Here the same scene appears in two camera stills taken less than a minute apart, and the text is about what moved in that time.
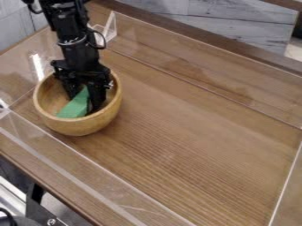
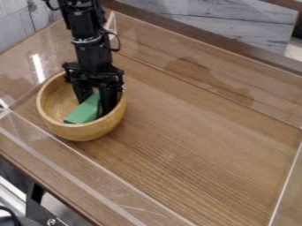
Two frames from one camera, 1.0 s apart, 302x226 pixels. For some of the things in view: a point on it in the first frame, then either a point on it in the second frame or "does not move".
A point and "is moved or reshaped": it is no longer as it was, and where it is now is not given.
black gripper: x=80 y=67 → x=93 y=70
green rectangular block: x=75 y=109 is moved or reshaped
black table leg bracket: x=37 y=214 does not move
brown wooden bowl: x=51 y=98 is moved or reshaped
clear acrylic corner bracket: x=108 y=29 does not move
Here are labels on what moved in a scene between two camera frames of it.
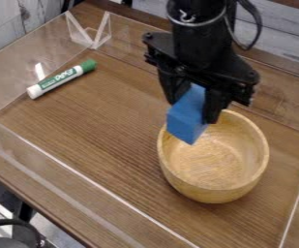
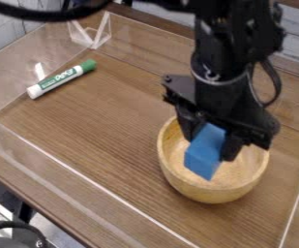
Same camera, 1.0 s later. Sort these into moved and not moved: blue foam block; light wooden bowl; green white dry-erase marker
Moved: blue foam block
Not moved: green white dry-erase marker; light wooden bowl
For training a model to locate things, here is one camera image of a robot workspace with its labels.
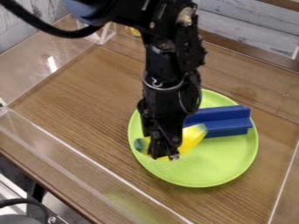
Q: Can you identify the clear acrylic enclosure wall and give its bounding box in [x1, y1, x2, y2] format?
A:
[0, 107, 193, 224]

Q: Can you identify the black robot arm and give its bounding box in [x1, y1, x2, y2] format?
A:
[0, 0, 208, 160]

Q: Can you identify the clear acrylic corner bracket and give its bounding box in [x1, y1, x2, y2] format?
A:
[83, 22, 118, 46]

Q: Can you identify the yellow toy banana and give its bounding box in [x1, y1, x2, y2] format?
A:
[134, 123, 209, 161]

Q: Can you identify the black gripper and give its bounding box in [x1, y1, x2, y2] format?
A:
[135, 73, 204, 162]

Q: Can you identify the blue plastic block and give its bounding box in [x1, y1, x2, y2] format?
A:
[185, 105, 254, 138]

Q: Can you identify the black cable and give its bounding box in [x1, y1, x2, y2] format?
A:
[0, 198, 49, 224]

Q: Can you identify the green round plate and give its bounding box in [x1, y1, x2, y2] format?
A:
[129, 89, 258, 187]

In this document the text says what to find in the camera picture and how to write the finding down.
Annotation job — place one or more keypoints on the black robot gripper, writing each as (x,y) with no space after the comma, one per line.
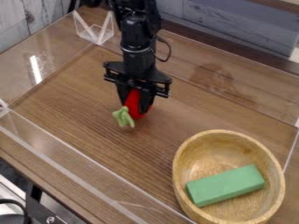
(136,72)

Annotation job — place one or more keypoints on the red plush strawberry toy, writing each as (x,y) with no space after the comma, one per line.
(128,113)

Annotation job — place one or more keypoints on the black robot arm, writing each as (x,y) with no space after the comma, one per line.
(139,23)

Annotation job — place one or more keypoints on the wooden bowl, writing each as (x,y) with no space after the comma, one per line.
(209,153)

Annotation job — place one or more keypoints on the green rectangular block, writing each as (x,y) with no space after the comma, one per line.
(224,186)

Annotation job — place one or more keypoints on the clear acrylic corner bracket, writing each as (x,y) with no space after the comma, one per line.
(97,34)

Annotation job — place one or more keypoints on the black metal table frame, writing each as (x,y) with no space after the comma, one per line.
(45,210)

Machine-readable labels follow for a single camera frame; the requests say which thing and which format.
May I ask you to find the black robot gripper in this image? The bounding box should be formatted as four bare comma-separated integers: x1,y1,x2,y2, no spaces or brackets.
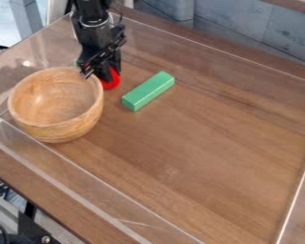
70,14,125,82

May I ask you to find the red plush strawberry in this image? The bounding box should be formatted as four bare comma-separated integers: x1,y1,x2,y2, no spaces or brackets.
75,61,122,91

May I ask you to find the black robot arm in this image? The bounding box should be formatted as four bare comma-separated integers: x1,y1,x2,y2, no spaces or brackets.
70,0,125,89

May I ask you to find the wooden bowl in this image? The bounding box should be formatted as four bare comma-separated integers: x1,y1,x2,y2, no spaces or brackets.
7,67,103,143

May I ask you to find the green rectangular block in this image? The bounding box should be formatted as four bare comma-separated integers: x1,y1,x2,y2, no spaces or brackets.
122,71,176,112

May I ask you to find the clear acrylic tray enclosure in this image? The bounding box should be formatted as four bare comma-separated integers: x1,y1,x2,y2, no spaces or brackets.
0,12,305,244

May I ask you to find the black clamp and cable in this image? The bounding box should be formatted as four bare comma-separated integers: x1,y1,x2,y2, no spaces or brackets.
0,177,63,244

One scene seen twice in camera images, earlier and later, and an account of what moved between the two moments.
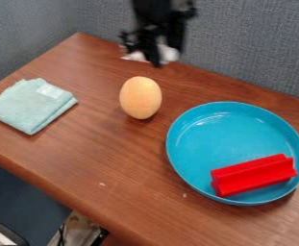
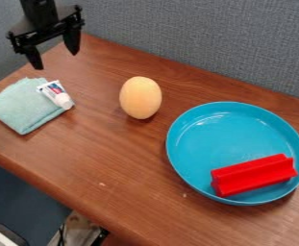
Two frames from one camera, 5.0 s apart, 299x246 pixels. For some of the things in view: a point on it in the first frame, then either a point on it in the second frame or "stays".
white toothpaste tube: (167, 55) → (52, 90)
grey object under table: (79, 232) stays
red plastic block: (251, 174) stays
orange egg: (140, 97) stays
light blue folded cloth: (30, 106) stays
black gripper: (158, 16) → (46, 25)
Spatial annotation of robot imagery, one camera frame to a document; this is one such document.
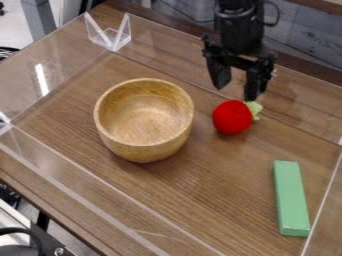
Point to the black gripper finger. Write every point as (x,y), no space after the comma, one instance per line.
(219,72)
(258,76)

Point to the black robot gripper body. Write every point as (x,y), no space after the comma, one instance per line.
(237,43)

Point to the red felt fruit green leaf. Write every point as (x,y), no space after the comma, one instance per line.
(234,115)

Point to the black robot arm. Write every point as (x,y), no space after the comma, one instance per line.
(238,4)

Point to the round wooden bowl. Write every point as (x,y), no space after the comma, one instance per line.
(143,118)

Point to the clear acrylic tray walls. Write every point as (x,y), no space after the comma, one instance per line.
(206,201)

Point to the green rectangular block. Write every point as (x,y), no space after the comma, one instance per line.
(293,213)

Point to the black clamp with bolt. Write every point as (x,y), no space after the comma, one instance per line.
(51,246)

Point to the grey metal post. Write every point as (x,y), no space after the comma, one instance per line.
(39,17)

_PROMPT_.
Using the entries above, say how many lines include the word "does", with no other output.

_EXERCISE RESPONSE_.
3